I survived my first faculty retreat. I don’t know why we bother to call them “retreats” – they’re just all-day meetings. But I suppose they have to happen at some point to get all that stuff in without spending one afternoon every week in a faculty meeting. I was actually pretty impressed at the way things went. Although I would hardly paint a utopian picture regarding the whole thing, I found that the majority of the people were able to listen (or at least not talk), and that even the talkers weren’t all that overwhelming.*
The ability to listen is a highly under-rated skill in our society, and it’s fairly rare in a group of people who have the drive to make it through graduate school and get a job in academia, so I was impressed. Taking the advice of one of my postdoctoral mentors, I mainly kept a low profile during the meeting, since I didn’t know the background of the issues we were discussing or the potential minefields associated with them.

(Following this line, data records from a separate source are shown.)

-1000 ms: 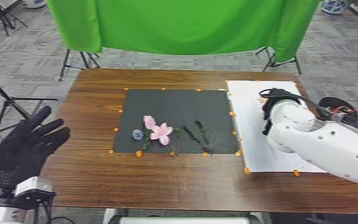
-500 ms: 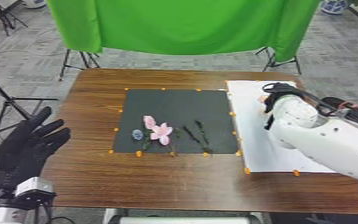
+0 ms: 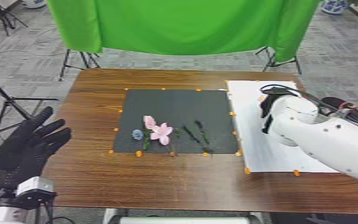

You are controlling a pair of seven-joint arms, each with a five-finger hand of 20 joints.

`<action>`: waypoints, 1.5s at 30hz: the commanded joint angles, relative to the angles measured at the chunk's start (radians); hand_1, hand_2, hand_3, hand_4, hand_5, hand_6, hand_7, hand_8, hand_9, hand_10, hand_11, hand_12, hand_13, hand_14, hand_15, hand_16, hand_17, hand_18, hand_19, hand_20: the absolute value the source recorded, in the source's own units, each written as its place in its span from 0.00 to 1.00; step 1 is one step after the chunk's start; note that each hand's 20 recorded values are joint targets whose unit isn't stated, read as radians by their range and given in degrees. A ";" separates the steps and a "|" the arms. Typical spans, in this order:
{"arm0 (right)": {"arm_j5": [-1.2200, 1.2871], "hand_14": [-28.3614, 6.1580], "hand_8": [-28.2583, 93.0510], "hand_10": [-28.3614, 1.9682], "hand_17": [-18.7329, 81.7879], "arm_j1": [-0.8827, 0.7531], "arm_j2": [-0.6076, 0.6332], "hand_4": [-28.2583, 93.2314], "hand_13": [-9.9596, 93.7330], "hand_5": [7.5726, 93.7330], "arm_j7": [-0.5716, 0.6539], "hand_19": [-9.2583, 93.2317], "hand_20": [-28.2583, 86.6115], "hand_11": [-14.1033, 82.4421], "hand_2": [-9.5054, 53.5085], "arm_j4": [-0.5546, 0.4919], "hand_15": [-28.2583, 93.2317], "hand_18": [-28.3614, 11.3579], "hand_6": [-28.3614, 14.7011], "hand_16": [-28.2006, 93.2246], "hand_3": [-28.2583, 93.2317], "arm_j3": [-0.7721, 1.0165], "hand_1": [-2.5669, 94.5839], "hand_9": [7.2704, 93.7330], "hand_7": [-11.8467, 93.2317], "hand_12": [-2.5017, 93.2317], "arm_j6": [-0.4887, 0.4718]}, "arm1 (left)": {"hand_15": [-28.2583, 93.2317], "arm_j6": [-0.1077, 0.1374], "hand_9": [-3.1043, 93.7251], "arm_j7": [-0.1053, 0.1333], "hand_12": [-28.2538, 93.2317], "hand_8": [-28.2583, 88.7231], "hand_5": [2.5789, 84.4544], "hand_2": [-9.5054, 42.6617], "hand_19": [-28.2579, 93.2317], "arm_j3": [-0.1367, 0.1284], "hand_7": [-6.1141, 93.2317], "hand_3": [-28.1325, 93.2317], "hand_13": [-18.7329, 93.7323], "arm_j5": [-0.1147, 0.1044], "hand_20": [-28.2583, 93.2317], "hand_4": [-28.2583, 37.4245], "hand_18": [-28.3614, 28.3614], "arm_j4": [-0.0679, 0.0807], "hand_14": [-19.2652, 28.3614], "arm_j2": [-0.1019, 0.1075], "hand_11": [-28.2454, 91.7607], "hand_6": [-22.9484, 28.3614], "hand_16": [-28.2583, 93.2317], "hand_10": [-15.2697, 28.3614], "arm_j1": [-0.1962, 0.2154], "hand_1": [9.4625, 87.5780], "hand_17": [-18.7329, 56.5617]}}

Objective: Arrange flowers

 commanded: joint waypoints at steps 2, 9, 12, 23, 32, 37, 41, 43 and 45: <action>-0.010 0.66 0.14 0.43 0.69 -0.003 -0.042 0.04 0.84 0.56 -0.005 1.00 0.43 0.38 0.00 0.006 0.79 0.30 0.60 0.34 0.89 0.002 0.48 0.74 0.30 0.19 -0.016 | 0.69 -0.014 0.38 -0.013 0.33 0.19 0.42 0.29 0.67 0.003 0.13 0.74 0.36 0.007 0.27 0.14 1.00 0.005 1.00 -0.007 0.45 0.64 0.14 0.82 -0.004 0.25 0.17; -0.019 0.66 0.14 0.44 0.69 0.002 -0.047 0.03 0.84 0.61 0.010 1.00 0.42 0.37 0.01 0.016 0.79 0.30 0.64 0.34 0.87 -0.025 0.49 0.74 0.31 0.19 -0.004 | 0.69 -0.019 0.38 -0.018 0.33 0.19 0.42 0.29 0.67 0.001 0.13 0.74 0.36 0.011 0.27 0.14 1.00 0.003 1.00 -0.015 0.45 0.64 0.14 0.82 -0.003 0.25 0.17; -0.024 0.66 0.20 0.49 0.70 0.004 -0.046 0.02 0.85 0.64 0.019 1.00 0.39 0.35 0.01 0.022 0.77 0.31 0.63 0.34 0.86 -0.033 0.52 0.76 0.31 0.19 0.000 | 0.69 -0.018 0.38 -0.024 0.33 0.19 0.42 0.29 0.67 0.001 0.13 0.74 0.36 0.014 0.27 0.14 1.00 0.003 1.00 -0.020 0.45 0.64 0.14 0.82 -0.007 0.25 0.17; -0.129 0.76 0.26 0.66 0.74 0.057 -0.024 0.00 0.91 0.80 0.000 1.00 0.40 0.24 0.02 0.027 0.74 0.36 0.68 0.35 0.82 -0.154 0.62 0.93 0.36 0.30 0.159 | 0.69 -0.009 0.38 -0.005 0.33 0.19 0.42 0.29 0.67 0.004 0.13 0.74 0.36 0.001 0.27 0.13 1.00 0.001 1.00 -0.008 0.45 0.64 0.14 0.82 0.004 0.25 0.17; -0.192 0.78 0.28 0.70 0.75 0.133 -0.014 0.00 0.92 0.84 -0.006 1.00 0.45 0.23 0.00 -0.048 0.74 0.35 0.65 0.36 0.84 -0.193 0.63 0.97 0.34 0.35 0.226 | 0.69 0.000 0.38 0.005 0.33 0.19 0.43 0.29 0.67 -0.007 0.13 0.74 0.36 -0.007 0.27 0.14 1.00 -0.007 1.00 -0.002 0.45 0.64 0.14 0.82 0.026 0.25 0.17; -0.203 0.78 0.29 0.68 0.75 0.158 -0.053 0.00 0.93 0.84 -0.051 1.00 0.46 0.25 0.00 -0.090 0.74 0.35 0.65 0.37 0.85 -0.175 0.63 0.98 0.34 0.35 0.213 | 0.69 0.008 0.38 0.012 0.33 0.19 0.43 0.29 0.67 -0.012 0.13 0.74 0.36 -0.010 0.27 0.14 1.00 -0.011 1.00 0.003 0.45 0.64 0.14 0.82 0.036 0.25 0.17; -0.201 0.78 0.29 0.68 0.75 0.173 -0.107 0.00 0.93 0.85 -0.083 1.00 0.47 0.25 0.00 -0.113 0.74 0.35 0.65 0.37 0.85 -0.174 0.63 0.98 0.33 0.35 0.212 | 0.69 0.012 0.38 0.015 0.33 0.19 0.43 0.29 0.67 -0.013 0.13 0.74 0.36 -0.010 0.27 0.14 1.00 -0.012 1.00 0.007 0.45 0.64 0.14 0.82 0.037 0.25 0.17; -0.202 0.77 0.29 0.68 0.75 0.165 -0.139 0.00 0.93 0.85 -0.103 1.00 0.47 0.25 0.00 -0.124 0.74 0.35 0.65 0.37 0.85 -0.164 0.63 0.98 0.33 0.35 0.200 | 0.69 0.012 0.38 0.016 0.33 0.19 0.43 0.29 0.67 -0.017 0.13 0.74 0.36 -0.012 0.27 0.14 1.00 -0.014 1.00 0.008 0.45 0.64 0.14 0.82 0.043 0.25 0.17; -0.197 0.77 0.29 0.68 0.75 0.165 -0.171 0.00 0.93 0.85 -0.118 1.00 0.47 0.25 0.00 -0.138 0.74 0.34 0.64 0.37 0.85 -0.171 0.63 0.98 0.33 0.35 0.195 | 0.69 0.022 0.38 0.030 0.33 0.19 0.43 0.29 0.67 -0.017 0.13 0.74 0.36 -0.020 0.27 0.14 1.00 -0.015 1.00 0.020 0.45 0.64 0.14 0.82 0.051 0.25 0.17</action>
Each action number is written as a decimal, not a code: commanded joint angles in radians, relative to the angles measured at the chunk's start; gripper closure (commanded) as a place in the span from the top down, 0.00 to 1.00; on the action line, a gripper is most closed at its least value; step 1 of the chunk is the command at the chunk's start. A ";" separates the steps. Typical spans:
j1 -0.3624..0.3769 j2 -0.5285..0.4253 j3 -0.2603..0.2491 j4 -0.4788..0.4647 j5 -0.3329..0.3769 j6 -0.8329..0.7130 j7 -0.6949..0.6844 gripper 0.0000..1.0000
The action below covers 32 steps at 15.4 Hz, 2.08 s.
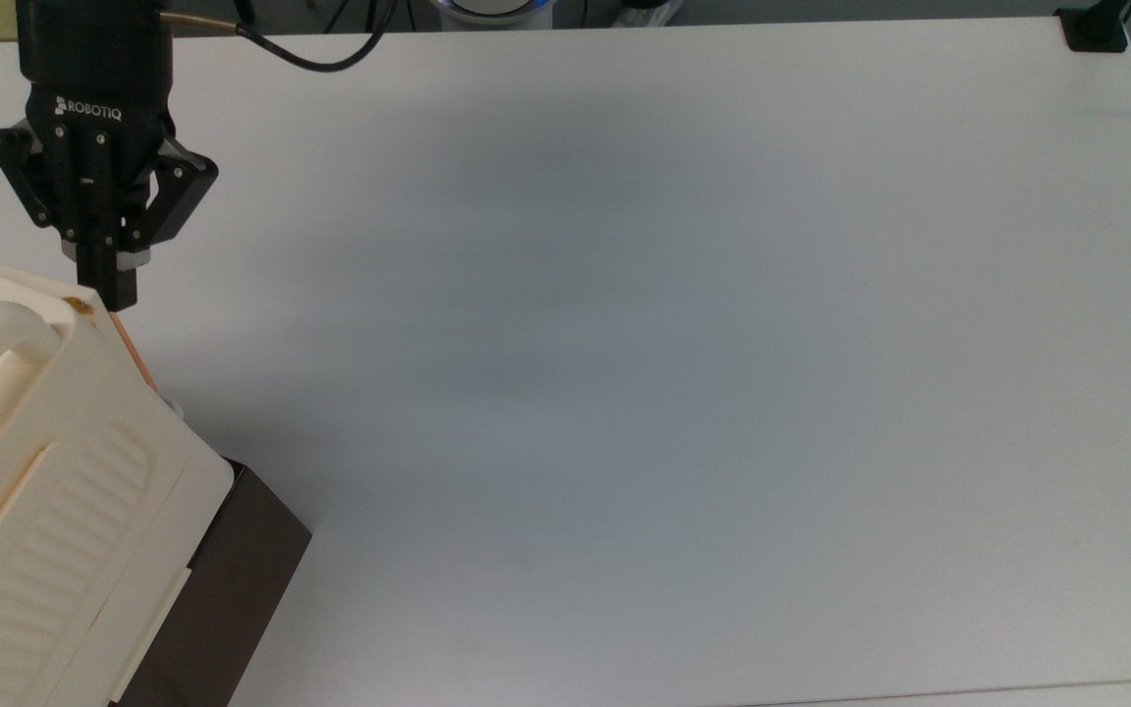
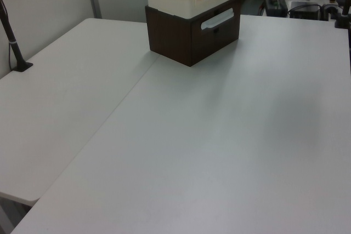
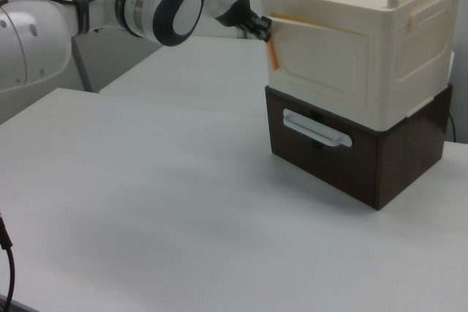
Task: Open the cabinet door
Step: 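Pull the handle outward, swinging the cabinet door open on its hinge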
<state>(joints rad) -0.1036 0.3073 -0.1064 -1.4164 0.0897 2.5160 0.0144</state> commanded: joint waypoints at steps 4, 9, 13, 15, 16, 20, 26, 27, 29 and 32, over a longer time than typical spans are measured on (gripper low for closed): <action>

Overall, the first official week of my official appointment has gone okay, and I think that all the members of the department have gone out of their way to welcome me, which is awesome. On that note, one thing you should probably not tell your new colleague: “You’re about the same age as my kids.”
Classes start tomorrow (Tuesday), so the honeymoon is over. Speaking of classes, do you think it would be a) awesome, b) intimidating, or c) inappropriate to get this poster and hang it in my office?
*One exception was the individual who stated that we should make a hire from their particular field of study, because there are “A lot of highly skilled postdocs available who haven’t been able to get jobs due to the poor economy.” No shit, Sherlock. If you’d pay attention to biology in general, you’d find that’s true in every field.